### EXERCISE GOAL
Return the data below exactly, stopping after the line with "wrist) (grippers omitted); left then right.".
═════ GIVEN RECORDS
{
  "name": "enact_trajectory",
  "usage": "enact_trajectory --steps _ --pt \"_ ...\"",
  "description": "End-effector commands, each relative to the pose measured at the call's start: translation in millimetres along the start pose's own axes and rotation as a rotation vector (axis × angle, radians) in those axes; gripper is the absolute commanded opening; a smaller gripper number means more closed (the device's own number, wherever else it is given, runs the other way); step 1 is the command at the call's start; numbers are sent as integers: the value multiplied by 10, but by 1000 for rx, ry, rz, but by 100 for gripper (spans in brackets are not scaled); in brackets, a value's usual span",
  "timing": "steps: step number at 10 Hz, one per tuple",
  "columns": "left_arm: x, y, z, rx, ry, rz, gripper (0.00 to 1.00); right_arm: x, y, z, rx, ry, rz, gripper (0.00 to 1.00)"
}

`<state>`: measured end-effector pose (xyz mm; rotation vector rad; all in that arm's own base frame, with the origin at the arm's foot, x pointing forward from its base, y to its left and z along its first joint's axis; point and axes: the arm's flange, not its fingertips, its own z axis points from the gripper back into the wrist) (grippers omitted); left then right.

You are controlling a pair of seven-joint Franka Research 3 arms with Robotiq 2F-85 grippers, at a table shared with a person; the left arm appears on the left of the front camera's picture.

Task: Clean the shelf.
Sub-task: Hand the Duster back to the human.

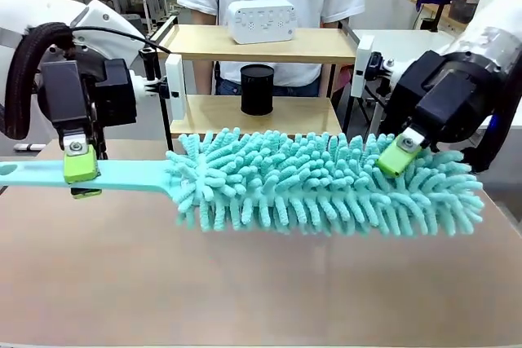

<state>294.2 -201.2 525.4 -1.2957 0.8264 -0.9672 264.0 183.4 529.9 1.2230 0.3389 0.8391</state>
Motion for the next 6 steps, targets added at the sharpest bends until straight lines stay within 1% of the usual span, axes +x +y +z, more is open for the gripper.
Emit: enact_trajectory --steps 1,2,3,6 --pt "-39 -38 50 -9 -16 -16 13 -12 17 52 4 37 50 0" --pt "-44 -36 46 -9 -13 -16 13 -14 10 55 3 28 48 38" --pt "-43 -34 37 -11 -8 -17 13 -14 -2 55 11 27 46 0" --pt "-44 -9 17 -18 2 -3 13 -25 -18 57 11 27 52 0"
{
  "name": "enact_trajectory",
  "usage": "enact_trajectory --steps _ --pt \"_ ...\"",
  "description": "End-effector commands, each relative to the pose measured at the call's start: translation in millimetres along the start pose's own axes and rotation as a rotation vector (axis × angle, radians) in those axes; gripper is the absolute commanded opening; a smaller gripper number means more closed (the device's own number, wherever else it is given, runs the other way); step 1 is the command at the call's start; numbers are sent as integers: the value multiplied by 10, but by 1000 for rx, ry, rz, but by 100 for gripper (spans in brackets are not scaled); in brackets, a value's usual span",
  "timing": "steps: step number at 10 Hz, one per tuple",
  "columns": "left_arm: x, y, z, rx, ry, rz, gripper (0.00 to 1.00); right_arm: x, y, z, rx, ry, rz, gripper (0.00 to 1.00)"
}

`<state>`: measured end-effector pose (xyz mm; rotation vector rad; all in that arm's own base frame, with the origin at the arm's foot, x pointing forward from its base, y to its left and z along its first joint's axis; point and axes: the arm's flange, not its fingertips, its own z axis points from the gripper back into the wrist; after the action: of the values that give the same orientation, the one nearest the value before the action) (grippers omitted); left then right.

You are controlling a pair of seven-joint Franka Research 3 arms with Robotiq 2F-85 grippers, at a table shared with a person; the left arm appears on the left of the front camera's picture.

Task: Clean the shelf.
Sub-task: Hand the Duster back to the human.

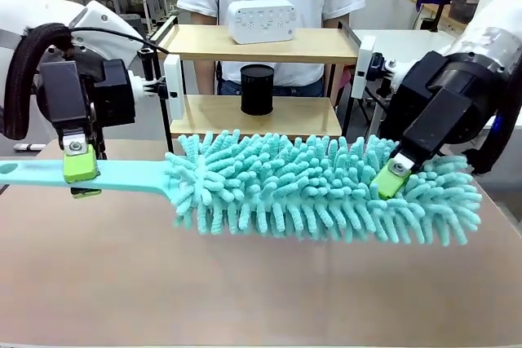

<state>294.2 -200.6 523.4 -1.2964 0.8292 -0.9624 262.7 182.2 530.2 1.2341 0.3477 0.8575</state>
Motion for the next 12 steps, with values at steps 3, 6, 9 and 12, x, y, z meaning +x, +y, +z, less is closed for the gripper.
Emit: enact_trajectory --steps 3,6,9,12 --pt "-37 -35 13 -6 -11 -15 13 -17 -20 54 -1 34 37 0" --pt "-132 -47 58 40 -69 -16 71 -15 -18 68 -2 26 32 0" --pt "-917 -135 471 3 -385 -128 100 -118 -55 225 1 -30 26 0" --pt "-2088 131 867 -77 -1089 -354 100 -476 82 836 -4 -267 60 0"
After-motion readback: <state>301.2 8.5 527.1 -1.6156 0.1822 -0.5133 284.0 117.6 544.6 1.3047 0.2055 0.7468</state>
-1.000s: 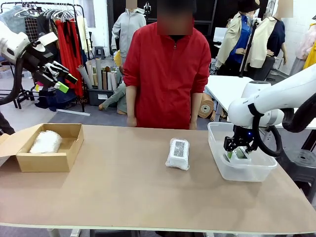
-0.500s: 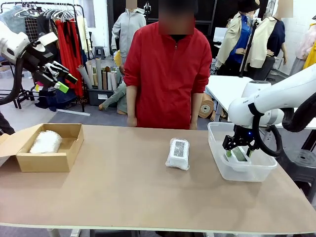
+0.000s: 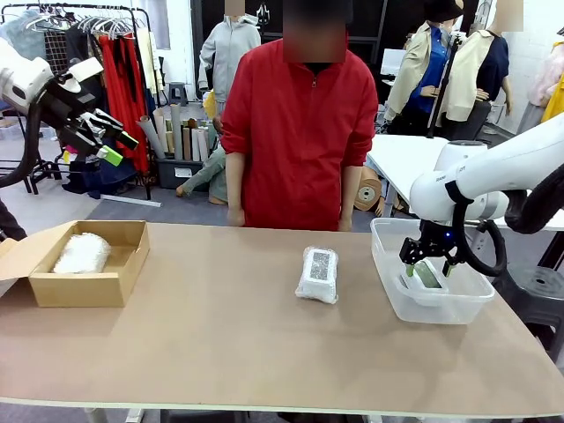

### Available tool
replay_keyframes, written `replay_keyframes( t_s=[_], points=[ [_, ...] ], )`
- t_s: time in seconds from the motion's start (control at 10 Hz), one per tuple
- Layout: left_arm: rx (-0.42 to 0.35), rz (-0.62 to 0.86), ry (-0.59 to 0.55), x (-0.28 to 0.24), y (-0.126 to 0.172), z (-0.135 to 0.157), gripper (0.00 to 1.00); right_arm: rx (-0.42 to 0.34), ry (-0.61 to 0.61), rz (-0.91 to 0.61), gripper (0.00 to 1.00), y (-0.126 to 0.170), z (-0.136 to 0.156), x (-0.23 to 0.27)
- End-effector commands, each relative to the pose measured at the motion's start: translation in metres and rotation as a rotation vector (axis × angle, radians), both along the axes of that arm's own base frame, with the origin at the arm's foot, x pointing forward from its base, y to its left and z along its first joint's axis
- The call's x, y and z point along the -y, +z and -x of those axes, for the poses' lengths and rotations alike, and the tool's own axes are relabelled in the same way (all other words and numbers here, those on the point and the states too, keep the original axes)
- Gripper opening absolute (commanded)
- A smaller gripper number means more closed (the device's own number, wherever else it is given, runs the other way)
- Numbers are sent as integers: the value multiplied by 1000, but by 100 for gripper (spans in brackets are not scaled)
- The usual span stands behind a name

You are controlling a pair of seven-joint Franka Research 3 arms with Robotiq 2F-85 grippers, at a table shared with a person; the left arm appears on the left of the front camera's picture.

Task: Separate and place wrapped and unwrapped clocks.
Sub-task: If the picked Digital clock is wrapped, place it in the Package Box ; if not, place it in the Organizing box.

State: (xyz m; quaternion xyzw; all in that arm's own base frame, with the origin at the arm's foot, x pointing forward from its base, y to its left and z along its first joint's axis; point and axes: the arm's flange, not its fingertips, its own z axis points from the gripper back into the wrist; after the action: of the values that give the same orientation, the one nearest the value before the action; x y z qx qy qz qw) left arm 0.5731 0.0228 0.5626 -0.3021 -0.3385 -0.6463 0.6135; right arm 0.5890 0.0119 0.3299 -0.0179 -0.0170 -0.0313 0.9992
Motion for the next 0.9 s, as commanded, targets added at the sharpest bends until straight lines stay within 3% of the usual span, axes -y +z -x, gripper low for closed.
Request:
replay_keyframes(
  t_s=[0.0,0.8],
  points=[
    [7,-5,-14,0,-1,1,100,3,-32,8,100,6,-4,2],
    [7,-5,-14,0,-1,1,100,5,-7,-2,100,2,-2,2]
  ],
)
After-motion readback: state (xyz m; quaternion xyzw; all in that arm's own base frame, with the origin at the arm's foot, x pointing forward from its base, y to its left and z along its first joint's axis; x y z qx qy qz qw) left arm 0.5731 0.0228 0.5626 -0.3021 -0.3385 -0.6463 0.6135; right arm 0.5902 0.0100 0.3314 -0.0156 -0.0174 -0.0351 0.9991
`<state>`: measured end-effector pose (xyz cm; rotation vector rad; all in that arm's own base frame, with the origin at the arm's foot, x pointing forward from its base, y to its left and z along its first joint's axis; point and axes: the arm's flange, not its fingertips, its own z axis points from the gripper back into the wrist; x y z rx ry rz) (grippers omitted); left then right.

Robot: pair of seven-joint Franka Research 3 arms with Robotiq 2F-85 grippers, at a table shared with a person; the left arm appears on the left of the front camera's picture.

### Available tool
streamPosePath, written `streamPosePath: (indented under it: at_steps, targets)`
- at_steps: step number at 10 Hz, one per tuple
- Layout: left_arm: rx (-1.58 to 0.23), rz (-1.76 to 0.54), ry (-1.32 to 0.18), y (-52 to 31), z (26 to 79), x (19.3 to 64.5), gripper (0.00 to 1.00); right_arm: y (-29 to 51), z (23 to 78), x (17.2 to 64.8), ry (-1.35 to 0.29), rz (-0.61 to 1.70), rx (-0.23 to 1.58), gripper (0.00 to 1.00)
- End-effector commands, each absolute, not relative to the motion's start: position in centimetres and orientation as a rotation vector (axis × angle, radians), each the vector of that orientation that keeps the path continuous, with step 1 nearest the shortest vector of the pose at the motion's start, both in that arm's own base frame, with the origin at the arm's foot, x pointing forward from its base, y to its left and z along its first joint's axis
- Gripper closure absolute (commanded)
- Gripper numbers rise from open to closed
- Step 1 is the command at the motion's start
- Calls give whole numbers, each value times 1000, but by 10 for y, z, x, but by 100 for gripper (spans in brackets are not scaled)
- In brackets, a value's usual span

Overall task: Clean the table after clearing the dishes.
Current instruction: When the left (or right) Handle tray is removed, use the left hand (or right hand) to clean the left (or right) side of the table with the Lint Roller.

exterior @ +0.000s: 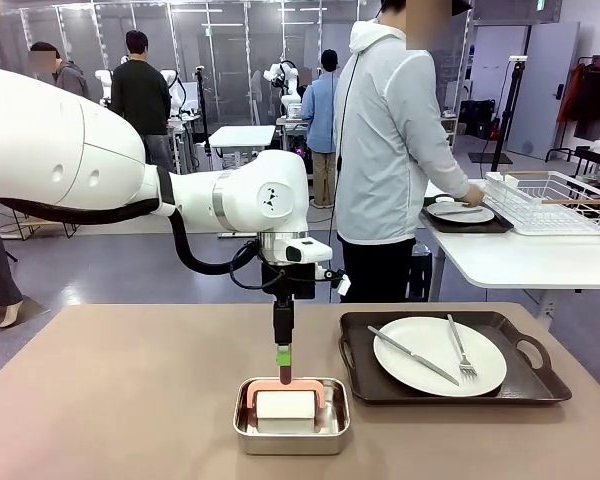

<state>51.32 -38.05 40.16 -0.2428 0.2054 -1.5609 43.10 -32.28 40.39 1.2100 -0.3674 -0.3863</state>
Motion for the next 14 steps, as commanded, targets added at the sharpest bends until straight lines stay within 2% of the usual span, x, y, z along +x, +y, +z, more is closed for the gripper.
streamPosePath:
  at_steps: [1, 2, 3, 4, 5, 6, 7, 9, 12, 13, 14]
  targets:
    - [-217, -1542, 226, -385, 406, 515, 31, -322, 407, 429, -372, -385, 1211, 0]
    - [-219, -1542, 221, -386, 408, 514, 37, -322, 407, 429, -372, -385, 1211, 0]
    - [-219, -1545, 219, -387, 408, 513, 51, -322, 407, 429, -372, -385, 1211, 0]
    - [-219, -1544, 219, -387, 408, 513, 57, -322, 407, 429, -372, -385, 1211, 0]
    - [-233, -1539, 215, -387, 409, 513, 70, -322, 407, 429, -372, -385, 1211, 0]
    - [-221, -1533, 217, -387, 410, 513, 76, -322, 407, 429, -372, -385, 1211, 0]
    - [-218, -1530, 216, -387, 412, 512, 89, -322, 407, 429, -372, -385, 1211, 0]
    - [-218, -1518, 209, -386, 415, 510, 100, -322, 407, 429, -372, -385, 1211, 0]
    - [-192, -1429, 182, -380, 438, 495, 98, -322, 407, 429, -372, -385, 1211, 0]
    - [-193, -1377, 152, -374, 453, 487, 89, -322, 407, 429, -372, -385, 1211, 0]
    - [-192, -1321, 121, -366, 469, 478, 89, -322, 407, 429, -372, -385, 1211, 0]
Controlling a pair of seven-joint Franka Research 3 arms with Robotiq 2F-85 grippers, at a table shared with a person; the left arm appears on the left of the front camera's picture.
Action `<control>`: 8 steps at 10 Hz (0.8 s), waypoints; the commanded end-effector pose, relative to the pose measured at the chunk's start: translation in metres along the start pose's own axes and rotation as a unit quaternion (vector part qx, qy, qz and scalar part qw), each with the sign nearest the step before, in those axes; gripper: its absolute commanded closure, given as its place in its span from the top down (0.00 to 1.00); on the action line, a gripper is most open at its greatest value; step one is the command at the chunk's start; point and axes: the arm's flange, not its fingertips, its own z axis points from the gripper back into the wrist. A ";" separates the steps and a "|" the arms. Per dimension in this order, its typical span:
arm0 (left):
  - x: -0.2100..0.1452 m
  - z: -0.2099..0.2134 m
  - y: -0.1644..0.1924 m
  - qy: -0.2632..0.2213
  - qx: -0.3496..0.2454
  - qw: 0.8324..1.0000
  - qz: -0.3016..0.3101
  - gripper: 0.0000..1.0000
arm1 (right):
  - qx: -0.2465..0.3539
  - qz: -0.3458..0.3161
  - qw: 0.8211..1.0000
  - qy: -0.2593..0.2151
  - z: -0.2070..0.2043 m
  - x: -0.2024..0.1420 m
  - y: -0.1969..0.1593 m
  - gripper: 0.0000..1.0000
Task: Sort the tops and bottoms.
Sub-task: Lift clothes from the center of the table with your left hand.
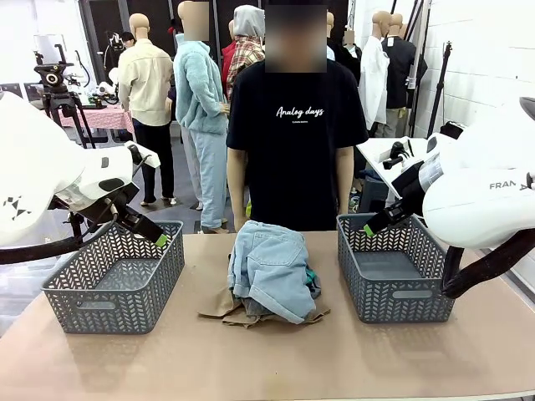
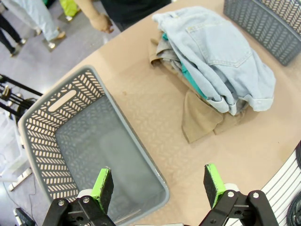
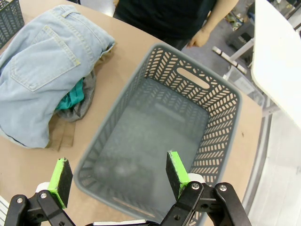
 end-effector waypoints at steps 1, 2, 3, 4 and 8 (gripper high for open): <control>0.000 -0.002 0.002 -0.003 0.006 1.000 0.000 1.00 | -0.002 0.000 1.000 -0.004 -0.003 0.000 0.000 1.00; 0.000 -0.002 0.002 -0.003 0.006 1.000 0.000 1.00 | -0.002 0.000 1.000 -0.004 -0.003 0.000 0.000 1.00; 0.000 -0.002 0.002 -0.003 0.006 1.000 0.000 1.00 | -0.002 0.000 1.000 -0.004 -0.003 0.000 0.000 1.00; 0.000 -0.002 0.002 -0.003 0.006 1.000 0.000 1.00 | -0.002 0.000 1.000 -0.004 -0.003 0.000 0.000 1.00; 0.000 0.000 0.000 0.000 0.000 1.000 0.000 1.00 | -0.002 0.000 1.000 -0.004 -0.003 0.000 0.000 1.00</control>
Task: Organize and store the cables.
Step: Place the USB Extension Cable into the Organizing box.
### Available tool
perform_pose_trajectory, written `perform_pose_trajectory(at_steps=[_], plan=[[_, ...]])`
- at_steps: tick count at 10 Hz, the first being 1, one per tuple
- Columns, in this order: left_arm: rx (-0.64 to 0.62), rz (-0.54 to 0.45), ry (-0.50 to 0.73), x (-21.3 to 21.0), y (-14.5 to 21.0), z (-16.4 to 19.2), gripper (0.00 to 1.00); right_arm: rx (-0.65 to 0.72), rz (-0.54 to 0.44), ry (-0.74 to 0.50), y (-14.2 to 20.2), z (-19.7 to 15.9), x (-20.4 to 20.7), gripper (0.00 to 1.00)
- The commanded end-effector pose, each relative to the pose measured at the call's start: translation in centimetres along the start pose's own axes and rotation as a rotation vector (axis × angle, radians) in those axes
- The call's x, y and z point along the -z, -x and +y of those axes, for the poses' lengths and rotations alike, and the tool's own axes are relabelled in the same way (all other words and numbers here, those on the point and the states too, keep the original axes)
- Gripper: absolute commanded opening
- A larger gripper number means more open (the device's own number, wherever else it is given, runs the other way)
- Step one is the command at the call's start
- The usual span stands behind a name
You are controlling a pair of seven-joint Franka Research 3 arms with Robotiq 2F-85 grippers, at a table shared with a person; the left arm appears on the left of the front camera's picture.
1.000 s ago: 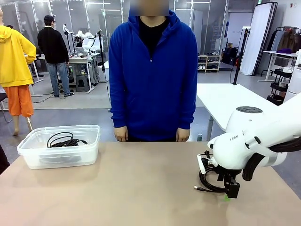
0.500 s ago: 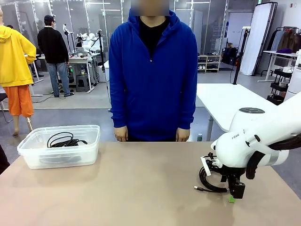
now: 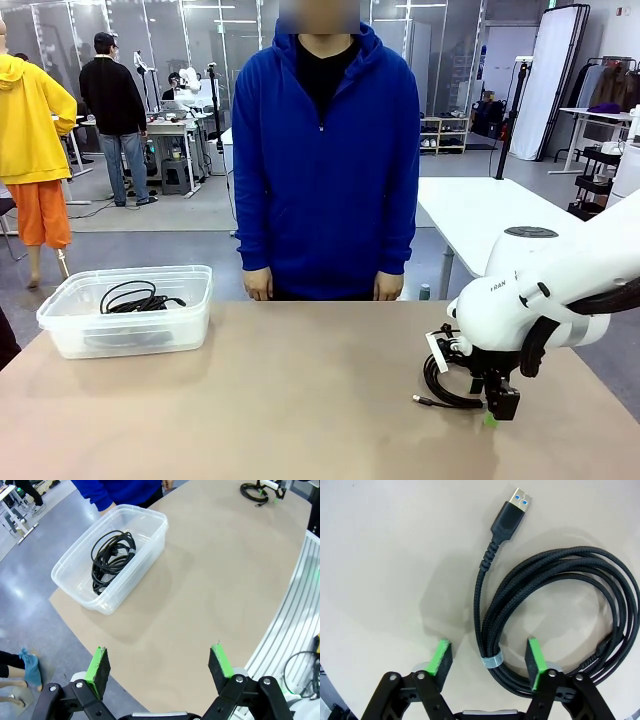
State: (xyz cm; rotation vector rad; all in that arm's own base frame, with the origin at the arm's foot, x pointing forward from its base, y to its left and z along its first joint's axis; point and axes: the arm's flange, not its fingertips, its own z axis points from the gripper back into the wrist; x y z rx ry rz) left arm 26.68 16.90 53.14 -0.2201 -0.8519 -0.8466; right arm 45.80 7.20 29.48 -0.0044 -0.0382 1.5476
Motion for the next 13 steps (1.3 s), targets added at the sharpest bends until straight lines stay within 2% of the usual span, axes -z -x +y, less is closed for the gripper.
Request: perform_pose_trajectory(at_steps=[1,3,4,5,7,10,13], plan=[[0.016,-0.005,0.006,0.0,0.0,0.0,1.0,-0.022,0.016,-0.013,0.0,-0.3,0.6,0.0],[0.016,-0.005,0.006,0.0,0.0,0.0,1.0,-0.019,0.017,-0.009,0.1,-0.3,0.5,0.0],[0.016,-0.005,0.006,0.0,0.0,0.0,1.0,-0.018,0.02,-0.009,0.1,-0.3,0.5,0.04],[0.016,-0.005,0.006,0.0,0.0,0.0,1.0,-0.015,0.019,-0.007,0.1,-0.3,0.4,0.0],[0.016,-0.005,0.006,0.0,0.0,0.0,1.0,-0.015,0.025,0.002,-0.2,-0.5,-0.2,0.0],[0.016,-0.005,0.006,0.0,0.0,0.0,1.0,0.026,0.025,-0.005,-1.0,-0.3,-3.3,0.0],[0.016,-0.005,0.006,0.0,0.0,0.0,1.0,0.053,0.051,0.003,-2.4,-0.4,-8.3,0.0]])
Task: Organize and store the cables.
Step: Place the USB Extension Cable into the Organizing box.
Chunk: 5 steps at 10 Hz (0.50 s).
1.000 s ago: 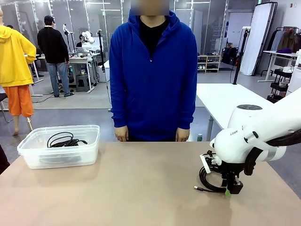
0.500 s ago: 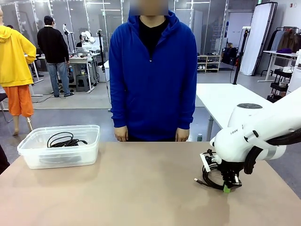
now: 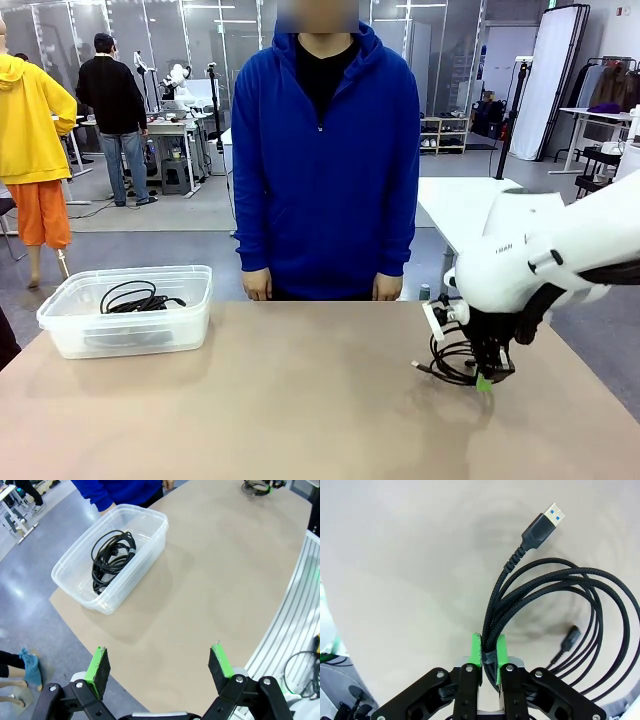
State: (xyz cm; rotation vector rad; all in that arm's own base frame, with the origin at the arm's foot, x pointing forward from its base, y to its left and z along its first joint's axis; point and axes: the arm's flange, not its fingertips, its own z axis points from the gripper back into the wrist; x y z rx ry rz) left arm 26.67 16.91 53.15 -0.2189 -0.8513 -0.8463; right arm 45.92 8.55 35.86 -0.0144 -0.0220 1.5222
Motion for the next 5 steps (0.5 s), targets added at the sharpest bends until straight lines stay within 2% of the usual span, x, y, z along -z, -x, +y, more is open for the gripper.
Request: perform_pose_trajectory(at_steps=[1,5], plan=[[0.016,-0.006,0.007,0.0,0.0,0.0,1.0,0.034,0.02,0.017,-1.0,-0.2,-2.8,0.0],[0.016,-0.006,0.007,0.0,0.0,0.0,1.0,0.056,-0.002,0.037,-2.9,-0.4,-5.0,0.0]])
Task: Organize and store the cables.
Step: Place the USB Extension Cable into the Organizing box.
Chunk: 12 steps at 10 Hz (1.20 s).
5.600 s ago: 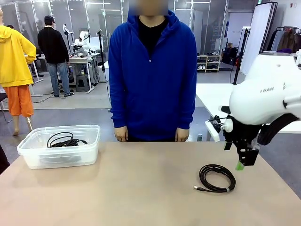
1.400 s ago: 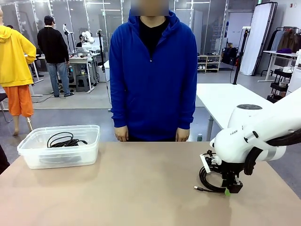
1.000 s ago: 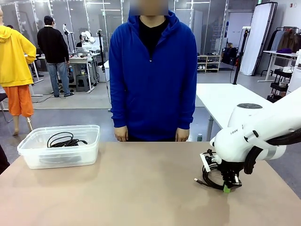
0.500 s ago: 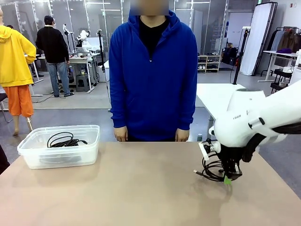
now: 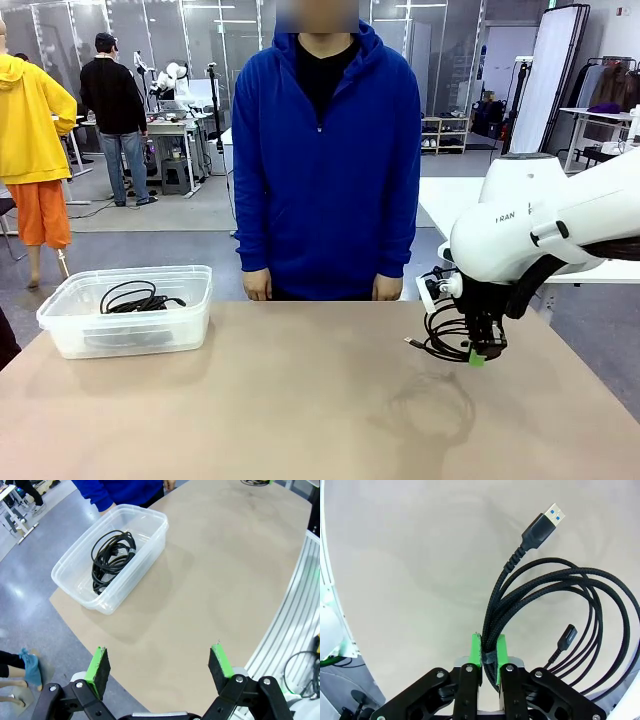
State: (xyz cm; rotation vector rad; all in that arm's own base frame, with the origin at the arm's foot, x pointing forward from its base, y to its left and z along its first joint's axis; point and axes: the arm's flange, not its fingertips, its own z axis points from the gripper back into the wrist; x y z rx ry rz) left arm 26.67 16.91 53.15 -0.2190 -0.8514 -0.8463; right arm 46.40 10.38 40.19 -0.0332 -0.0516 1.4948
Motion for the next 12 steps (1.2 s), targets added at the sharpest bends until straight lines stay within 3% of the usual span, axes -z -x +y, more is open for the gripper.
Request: perform_pose_trajectory(at_steps=[1,4,5,7,12], plan=[[0.016,-0.006,0.007,0.0,0.0,0.0,1.0,0.034,-0.006,0.014,-2.7,0.0,-1.8,0.0],[0.016,-0.006,0.007,0.0,0.0,0.0,1.0,0.016,-0.021,0.013,-10.7,-0.8,-2.9,0.0],[0.016,-0.006,0.007,0.0,0.0,0.0,1.0,0.027,-0.065,0.023,-14.0,-1.2,-3.2,0.0],[0.016,-0.006,0.007,0.0,0.0,0.0,1.0,0.037,-0.047,0.058,-19.6,-0.9,-3.1,0.0],[0.016,-0.006,0.007,0.0,0.0,0.0,1.0,0.089,-0.015,0.086,-28.0,-0.6,3.1,0.0]])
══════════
### SOLUTION TO THIS TASK
{
  "name": "enact_trajectory",
  "usage": "enact_trajectory --steps _ --pt \"_ ...\"",
  "description": "End-effector commands, each relative to the pose measured at the call's start: translation in millimetres along the start pose's own axes and rotation as a rotation vector (axis × angle, radians) in those axes; gripper is the absolute commanded opening; a smaller gripper number means more closed (the device's own number, wherever else it is given, runs the other way); step 1 is the command at the call's start; numbers are sent as integers: the value multiplied by 10, but by 1000 for rx, ry, rz, but by 100 for gripper (spans in brackets are not scaled); in brackets, a value's usual span",
  "timing": "steps: step number at 10 Hz, one per tuple",
  "columns": "left_arm: x, y, z, rx, ry, rz, gripper (0.00 to 1.00); right_arm: x, y, z, rx, ry, rz, gripper (0.00 to 1.00)"
}

`<state>`: measured end-effector pose (xyz mm; rotation vector rad; all in that arm's own base frame, with the origin at the arm's foot, x pointing forward from its base, y to its left and z along its first joint's axis; point and axes: the arm's flange, not its fingertips, its own z axis points from the gripper back into the wrist) (grippers omitted); left then right.

With the answer given, the exercise is complete.